Thomas Adams (1583–1652) comenta que Cristo é a “soma de toda a Bíblia, profetizado, tipificado, prefigurado, exibido, demonstrado, a ser encontrado em cada página, quase em cada linha […] Cristo é a parte principal, o centro para onde todas essas linhas conduzem”. De modo semelhante, ao comentar sobre como Cristo é o alvo e a extensão das Escrituras, Richard Sibbes (1577–1635) observa: “Cristo é a perola daquele anel, Cristo é o tema, o centro em que convergem todas aquelas linhas: remova Cristo e o que sobra? Portanto, em todas as Escrituras cuidemos para que Cristo não nos escape; sem Cristo, tudo é nada”. Isaac Ambrose (1604–1664) afirma que antes da encarnação Cristo vinha sendo apresentado em “cerimônias, rituais, símbolos, tipos, promessas [e] alianças” […] Em cada dispensação da revelação de Deus a seu povo, mais e mais de Cristo é apresentado por meio dos vários meios relacionados por Ambrose (pp. 63–64).

Beeke e Jones demonstram como além de pactual, a teologia puritana possui uma forte ênfase trinitária.
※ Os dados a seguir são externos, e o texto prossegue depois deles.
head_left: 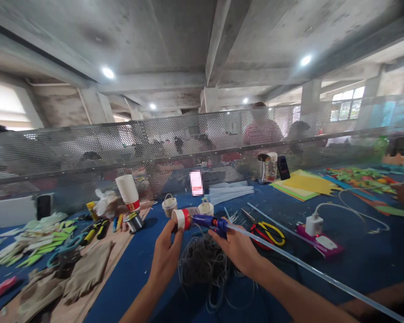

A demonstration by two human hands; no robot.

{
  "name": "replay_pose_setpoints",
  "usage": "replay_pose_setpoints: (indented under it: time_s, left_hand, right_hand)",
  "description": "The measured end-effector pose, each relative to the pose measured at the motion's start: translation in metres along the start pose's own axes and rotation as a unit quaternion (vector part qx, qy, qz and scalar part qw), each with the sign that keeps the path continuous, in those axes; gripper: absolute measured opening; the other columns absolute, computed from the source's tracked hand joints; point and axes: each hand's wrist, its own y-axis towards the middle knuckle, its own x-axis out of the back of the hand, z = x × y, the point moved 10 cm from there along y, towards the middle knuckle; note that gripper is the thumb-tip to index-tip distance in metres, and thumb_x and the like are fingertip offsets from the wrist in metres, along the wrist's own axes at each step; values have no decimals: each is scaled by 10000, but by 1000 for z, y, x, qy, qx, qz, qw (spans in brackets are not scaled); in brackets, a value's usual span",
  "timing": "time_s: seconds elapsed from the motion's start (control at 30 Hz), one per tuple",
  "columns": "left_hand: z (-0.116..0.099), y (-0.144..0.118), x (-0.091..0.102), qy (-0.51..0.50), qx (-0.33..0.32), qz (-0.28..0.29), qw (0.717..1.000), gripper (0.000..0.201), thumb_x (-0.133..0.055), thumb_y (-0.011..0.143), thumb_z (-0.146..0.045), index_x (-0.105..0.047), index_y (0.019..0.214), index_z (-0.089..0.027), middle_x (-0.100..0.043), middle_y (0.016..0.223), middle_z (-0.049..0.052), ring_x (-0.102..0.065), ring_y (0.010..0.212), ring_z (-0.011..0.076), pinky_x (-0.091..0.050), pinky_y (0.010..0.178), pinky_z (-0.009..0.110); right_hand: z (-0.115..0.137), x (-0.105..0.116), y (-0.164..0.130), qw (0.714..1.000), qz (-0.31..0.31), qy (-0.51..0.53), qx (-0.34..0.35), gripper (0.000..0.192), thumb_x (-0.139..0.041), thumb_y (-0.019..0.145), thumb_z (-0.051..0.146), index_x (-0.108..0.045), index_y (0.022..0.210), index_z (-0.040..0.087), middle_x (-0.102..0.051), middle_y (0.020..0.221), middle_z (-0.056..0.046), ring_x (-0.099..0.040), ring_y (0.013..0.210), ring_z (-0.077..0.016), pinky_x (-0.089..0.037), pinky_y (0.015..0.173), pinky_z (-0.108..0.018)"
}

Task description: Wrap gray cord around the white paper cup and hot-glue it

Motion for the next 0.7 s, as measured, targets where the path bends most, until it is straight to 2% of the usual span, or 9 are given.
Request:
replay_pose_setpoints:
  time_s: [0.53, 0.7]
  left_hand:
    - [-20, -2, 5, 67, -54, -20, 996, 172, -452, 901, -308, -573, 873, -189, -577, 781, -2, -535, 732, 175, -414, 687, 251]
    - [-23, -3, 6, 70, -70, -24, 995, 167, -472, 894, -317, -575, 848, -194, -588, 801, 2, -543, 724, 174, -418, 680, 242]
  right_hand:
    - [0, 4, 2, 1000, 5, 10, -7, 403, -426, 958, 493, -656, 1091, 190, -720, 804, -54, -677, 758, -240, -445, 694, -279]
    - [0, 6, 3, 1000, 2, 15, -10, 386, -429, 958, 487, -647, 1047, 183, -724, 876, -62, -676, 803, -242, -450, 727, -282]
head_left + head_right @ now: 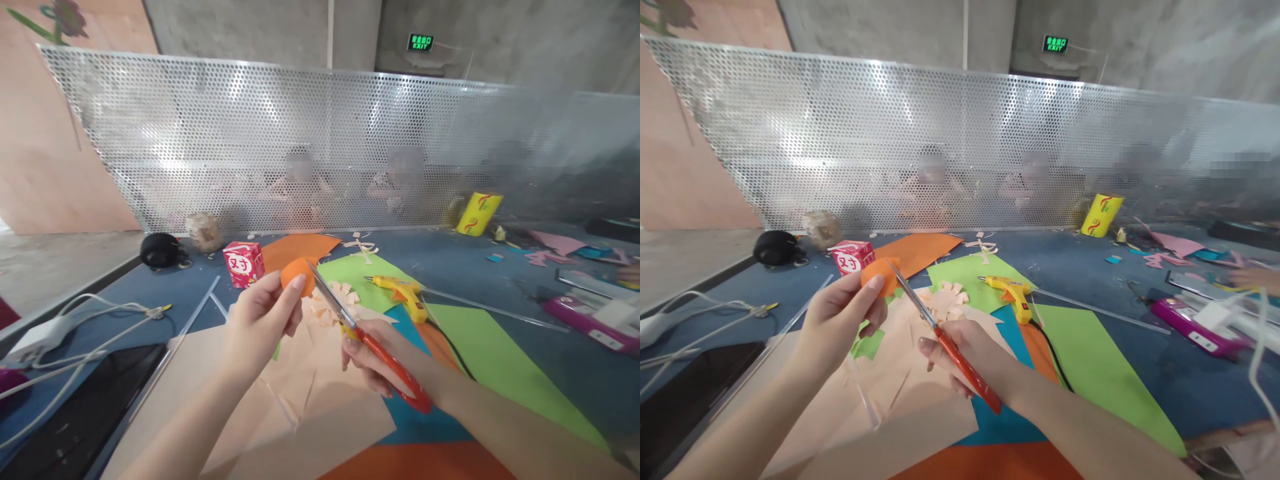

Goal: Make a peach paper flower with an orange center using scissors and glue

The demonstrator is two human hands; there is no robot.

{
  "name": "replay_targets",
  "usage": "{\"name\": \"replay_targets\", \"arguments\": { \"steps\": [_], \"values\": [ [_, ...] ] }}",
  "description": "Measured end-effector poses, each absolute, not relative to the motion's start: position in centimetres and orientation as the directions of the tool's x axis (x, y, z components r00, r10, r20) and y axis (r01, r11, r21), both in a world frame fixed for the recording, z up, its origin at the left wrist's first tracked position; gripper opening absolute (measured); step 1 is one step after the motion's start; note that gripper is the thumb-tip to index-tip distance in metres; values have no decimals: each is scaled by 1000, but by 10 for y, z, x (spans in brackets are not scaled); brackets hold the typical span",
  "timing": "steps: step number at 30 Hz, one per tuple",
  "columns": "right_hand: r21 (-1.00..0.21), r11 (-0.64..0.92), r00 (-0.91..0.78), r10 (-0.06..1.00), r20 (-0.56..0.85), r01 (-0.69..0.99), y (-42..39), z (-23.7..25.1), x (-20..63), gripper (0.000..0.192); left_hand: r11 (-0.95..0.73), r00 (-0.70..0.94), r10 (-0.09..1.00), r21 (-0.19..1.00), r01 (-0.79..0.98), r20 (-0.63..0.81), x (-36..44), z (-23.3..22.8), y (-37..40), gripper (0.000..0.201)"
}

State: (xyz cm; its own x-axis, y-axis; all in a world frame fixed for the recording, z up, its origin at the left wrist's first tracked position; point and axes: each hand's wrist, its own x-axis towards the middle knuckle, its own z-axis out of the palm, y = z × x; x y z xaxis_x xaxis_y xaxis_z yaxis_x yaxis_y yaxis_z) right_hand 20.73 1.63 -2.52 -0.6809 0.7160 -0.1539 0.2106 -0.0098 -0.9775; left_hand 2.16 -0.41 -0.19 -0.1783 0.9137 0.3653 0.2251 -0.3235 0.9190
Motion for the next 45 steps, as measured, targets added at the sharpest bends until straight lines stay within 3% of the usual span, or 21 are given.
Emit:
{"name": "replay_targets", "arguments": {
  "steps": [12,21,29,37,45],
  "values": [
    [-975,-42,-670,720,-180,218,17,-25,206,38,-271,-139,938,921,278,318,22,3,-8,31],
    [-968,-17,-673,716,-186,250,17,-21,208,39,-303,-148,929,928,218,338,20,0,-5,27],
    [-970,-51,-665,719,-200,236,16,-27,209,42,-351,-283,883,927,131,374,23,8,-4,31],
    [-980,5,-686,715,-135,197,17,-26,208,44,-302,-226,901,910,284,369,22,1,-5,31],
    [-972,16,-669,728,-151,236,17,-26,209,52,-325,-241,883,895,306,403,25,5,-8,27]
  ]
}}
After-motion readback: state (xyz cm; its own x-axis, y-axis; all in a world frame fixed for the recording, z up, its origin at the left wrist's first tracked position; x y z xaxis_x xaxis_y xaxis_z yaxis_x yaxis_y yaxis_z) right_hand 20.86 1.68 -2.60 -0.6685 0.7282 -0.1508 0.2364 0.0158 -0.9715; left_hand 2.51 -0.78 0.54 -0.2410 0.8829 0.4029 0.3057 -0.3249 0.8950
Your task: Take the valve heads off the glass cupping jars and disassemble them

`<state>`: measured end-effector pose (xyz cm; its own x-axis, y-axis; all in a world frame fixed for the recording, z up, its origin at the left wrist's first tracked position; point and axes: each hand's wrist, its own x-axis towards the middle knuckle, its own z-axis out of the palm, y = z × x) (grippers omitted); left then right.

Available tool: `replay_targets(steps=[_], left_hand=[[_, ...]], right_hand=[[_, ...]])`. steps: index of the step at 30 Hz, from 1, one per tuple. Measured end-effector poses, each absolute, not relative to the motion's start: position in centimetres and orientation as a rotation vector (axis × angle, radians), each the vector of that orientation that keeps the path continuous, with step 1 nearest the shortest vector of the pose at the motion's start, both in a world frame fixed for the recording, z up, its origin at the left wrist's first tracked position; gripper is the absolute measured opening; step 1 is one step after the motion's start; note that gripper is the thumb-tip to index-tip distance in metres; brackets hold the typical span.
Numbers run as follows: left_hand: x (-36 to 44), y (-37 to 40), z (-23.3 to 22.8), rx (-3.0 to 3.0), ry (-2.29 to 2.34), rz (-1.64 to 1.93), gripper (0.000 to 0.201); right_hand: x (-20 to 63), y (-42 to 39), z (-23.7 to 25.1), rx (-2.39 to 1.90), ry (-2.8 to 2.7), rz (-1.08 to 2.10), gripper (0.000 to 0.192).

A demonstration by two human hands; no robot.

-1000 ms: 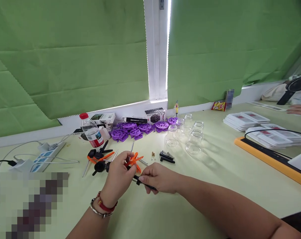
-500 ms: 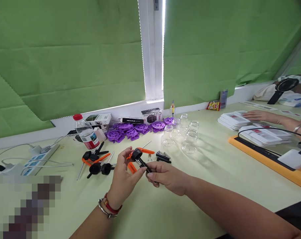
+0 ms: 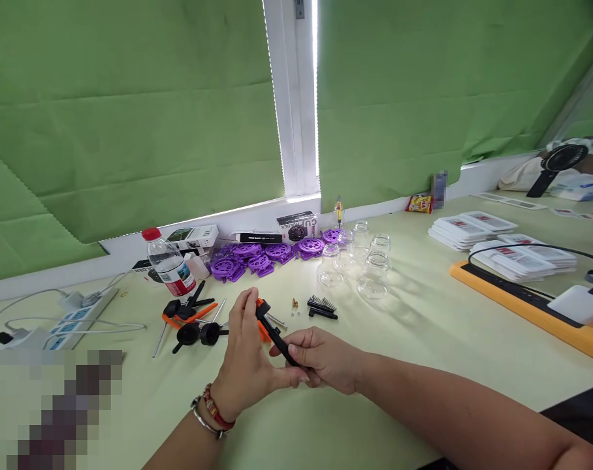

Em todos os loci teológicos o enfoque trinitário dos puritanos pode ser percebido. Explicitando a eclesiologia de John Owen e Thomas Goodwin, os autores dizem o seguinte: “À semelhança de John Owen, Thomas Goodwin insistia numa teologia totalmente trinitária, não apenas uma doutrina trinitária da salvação” (p. 909). Três conceitos específicos a respeito das opera ad extra trinitatis são mencionados em conexão a diversas doutrinas: imanentes, transientes e aplicadas:

1. Imanentes em Deus em seu relacionamento conosco, conforme seu amor eterno estabeleceu e nos concedeu, sendo que Deus, por causa desse amor, nos escolheu e determinou que recebêssemos essa e todas as demais bênçãos;

2. Transientes em Cristo naquilo que fez por nós, em tudo que fez ou sofreu ao nos representar e ao tomar o nosso lugar;

3. Aplicadas, isto é, operadas em nós e por nós, todas aquelas bênçãos que o Espírito nos outorga, como chamado, justificação, santificação, glorificação (p. 210).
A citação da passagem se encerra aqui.